● **Available records**

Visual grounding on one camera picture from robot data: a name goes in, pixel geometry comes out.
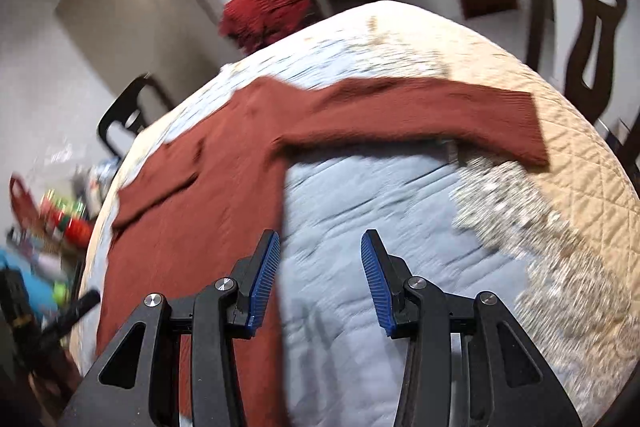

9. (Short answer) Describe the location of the black chair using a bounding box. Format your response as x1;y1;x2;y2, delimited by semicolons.
96;74;176;158

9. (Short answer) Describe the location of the red knitted cloth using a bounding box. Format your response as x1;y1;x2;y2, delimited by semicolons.
219;0;315;55

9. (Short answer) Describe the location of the pile of colourful packets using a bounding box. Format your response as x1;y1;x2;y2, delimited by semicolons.
37;159;118;250

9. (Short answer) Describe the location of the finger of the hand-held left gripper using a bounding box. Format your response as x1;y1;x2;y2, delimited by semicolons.
41;289;102;344

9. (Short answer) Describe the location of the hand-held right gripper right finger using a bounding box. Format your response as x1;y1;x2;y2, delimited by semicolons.
360;229;583;427

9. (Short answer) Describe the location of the rust brown knitted sweater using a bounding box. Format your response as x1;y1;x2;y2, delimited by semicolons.
95;76;551;427

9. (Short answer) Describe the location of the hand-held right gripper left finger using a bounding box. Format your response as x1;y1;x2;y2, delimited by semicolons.
60;229;291;427

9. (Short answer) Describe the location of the red bag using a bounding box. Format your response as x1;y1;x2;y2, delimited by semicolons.
9;174;48;233

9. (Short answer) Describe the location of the dark wooden chair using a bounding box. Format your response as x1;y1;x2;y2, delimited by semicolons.
525;0;640;202

● **Task**
Restate all of the data word for word and include no pictures.

● **Exercise output**
Visual grounding on one camera picture from robot data: a name goes in, pixel geometry comes out.

9. (Short answer) Describe the location of the black chair using a bounding box. Format your response as x1;y1;x2;y2, delimited by semicolons.
96;74;176;158

9. (Short answer) Describe the location of the red knitted cloth using a bounding box. Format your response as x1;y1;x2;y2, delimited by semicolons.
219;0;315;55

9. (Short answer) Describe the location of the pile of colourful packets using a bounding box. Format your response as x1;y1;x2;y2, delimited by semicolons.
37;159;118;250

9. (Short answer) Describe the location of the finger of the hand-held left gripper using a bounding box. Format your response as x1;y1;x2;y2, delimited by semicolons.
41;289;102;344

9. (Short answer) Describe the location of the hand-held right gripper right finger using a bounding box. Format your response as x1;y1;x2;y2, delimited by semicolons.
360;229;583;427

9. (Short answer) Describe the location of the rust brown knitted sweater using a bounding box. Format your response as x1;y1;x2;y2, delimited by semicolons.
95;76;551;427

9. (Short answer) Describe the location of the hand-held right gripper left finger using a bounding box. Format your response as x1;y1;x2;y2, delimited by semicolons.
60;229;291;427

9. (Short answer) Describe the location of the red bag using a bounding box. Format your response as x1;y1;x2;y2, delimited by semicolons.
9;174;48;233

9. (Short answer) Describe the location of the dark wooden chair using a bounding box. Format your response as x1;y1;x2;y2, delimited by semicolons.
525;0;640;202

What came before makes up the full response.